• [Instructions for the task]:
An exact copy of the lines from the top of the data through the line with "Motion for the" is what you should give, with no pictures in it.

*** Data block ***

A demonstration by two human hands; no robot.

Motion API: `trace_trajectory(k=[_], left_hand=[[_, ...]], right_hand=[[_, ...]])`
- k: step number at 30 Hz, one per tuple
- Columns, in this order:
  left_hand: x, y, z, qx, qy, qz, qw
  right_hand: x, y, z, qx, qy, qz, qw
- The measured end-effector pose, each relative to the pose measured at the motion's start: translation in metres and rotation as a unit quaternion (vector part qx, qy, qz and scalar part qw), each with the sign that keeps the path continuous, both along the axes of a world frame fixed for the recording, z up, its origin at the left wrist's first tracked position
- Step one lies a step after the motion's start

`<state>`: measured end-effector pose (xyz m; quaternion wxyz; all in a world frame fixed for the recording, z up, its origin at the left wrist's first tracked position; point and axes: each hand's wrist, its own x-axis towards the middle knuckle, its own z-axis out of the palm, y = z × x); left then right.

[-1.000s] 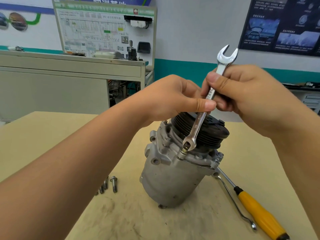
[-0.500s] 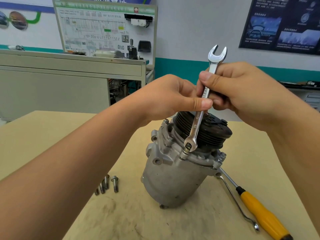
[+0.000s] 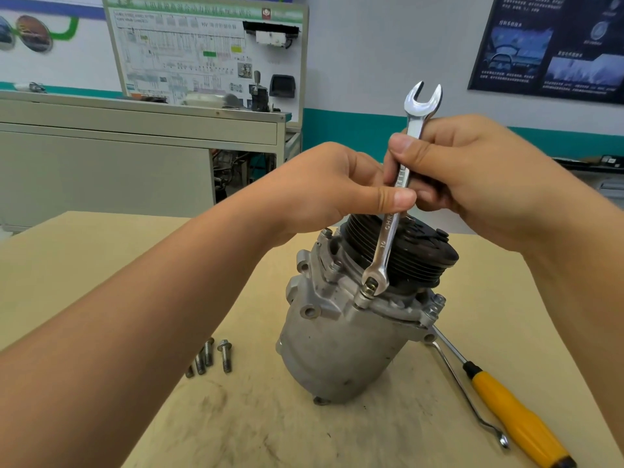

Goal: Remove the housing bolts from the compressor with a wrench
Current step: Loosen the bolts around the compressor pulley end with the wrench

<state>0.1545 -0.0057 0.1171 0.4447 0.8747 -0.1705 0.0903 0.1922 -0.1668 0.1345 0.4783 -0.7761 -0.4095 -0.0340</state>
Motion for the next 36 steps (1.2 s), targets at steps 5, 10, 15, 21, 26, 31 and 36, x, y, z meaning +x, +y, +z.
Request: trace_trajectory(k=[5, 10, 15, 21, 26, 31, 36], left_hand=[[-0.001, 0.000, 0.000, -0.002, -0.001, -0.002, 1.000], [-0.004, 0.000, 0.000, -0.008, 0.006, -0.003, 1.000], [-0.006, 0.001, -0.001, -0.023, -0.005, 0.004, 1.000], [-0.010, 0.004, -0.003, -0.035, -0.002, -0.013, 0.999], [-0.015, 0.000, -0.002, -0.015, -0.001, -0.048, 0.999], [-0.018, -0.008, 0.003, -0.004, -0.004, -0.056, 0.998], [-0.014, -0.016, 0.004, 0.003, -0.008, -0.040, 0.999]], right_hand=[[-0.002, 0.000, 0.000, -0.004, -0.007, -0.007, 1.000], [-0.004, 0.001, 0.001, -0.006, -0.015, -0.009, 1.000], [-0.004, 0.001, 0.002, -0.004, -0.021, -0.008, 1.000], [-0.016, 0.001, 0.007, 0.025, 0.032, 0.056, 0.998], [-0.026, -0.003, 0.002, 0.032, 0.009, 0.020, 0.999], [-0.030, -0.013, -0.007, 0.055, -0.017, -0.022, 0.998], [-0.028, -0.024, -0.005, 0.040, -0.018, -0.022, 0.999]])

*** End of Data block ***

• [Result]:
A demonstration by two human hands; no robot.

Motion API: `trace_trajectory(k=[_], left_hand=[[_, ...]], right_hand=[[_, ...]])`
- k: step number at 30 Hz, one per tuple
- Columns, in this order:
  left_hand: x, y, z, qx, qy, qz, qw
  right_hand: x, y, z, qx, qy, qz, qw
- The measured end-effector pose, each relative to the pose measured at the motion's start: translation in metres and rotation as a unit quaternion (vector part qx, qy, qz and scalar part qw), each with the sign that keeps the path continuous, both along the axes of a world frame fixed for the recording, z up, its origin at the left wrist's first tracked position
- Step one lies a step after the motion's start

`<state>`: measured end-effector pose (xyz m; quaternion wxyz; all in a world frame fixed for the recording, z up, its origin at the left wrist's first tracked position; point and axes: each hand's wrist, its own x-axis towards the middle knuckle, its own z-axis out of the palm, y = z × x); left then right.

[-1.000s] 
[-0.500s] 
[+0.000s] 

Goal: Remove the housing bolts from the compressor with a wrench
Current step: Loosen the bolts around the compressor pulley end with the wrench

<state>0.1545 -0.0057 0.1171 0.4447 0.8747 -0.1705 0.0903 0.1922 -0.1668 0.1345 0.4783 -0.7761 -0.4095 -0.0340</state>
Motion for the next 36 steps (1.2 s), targets at steps 5, 10, 15, 21, 26, 31 and 36, x, y, z meaning +x, +y, +z.

With the answer given, the exercise is complete.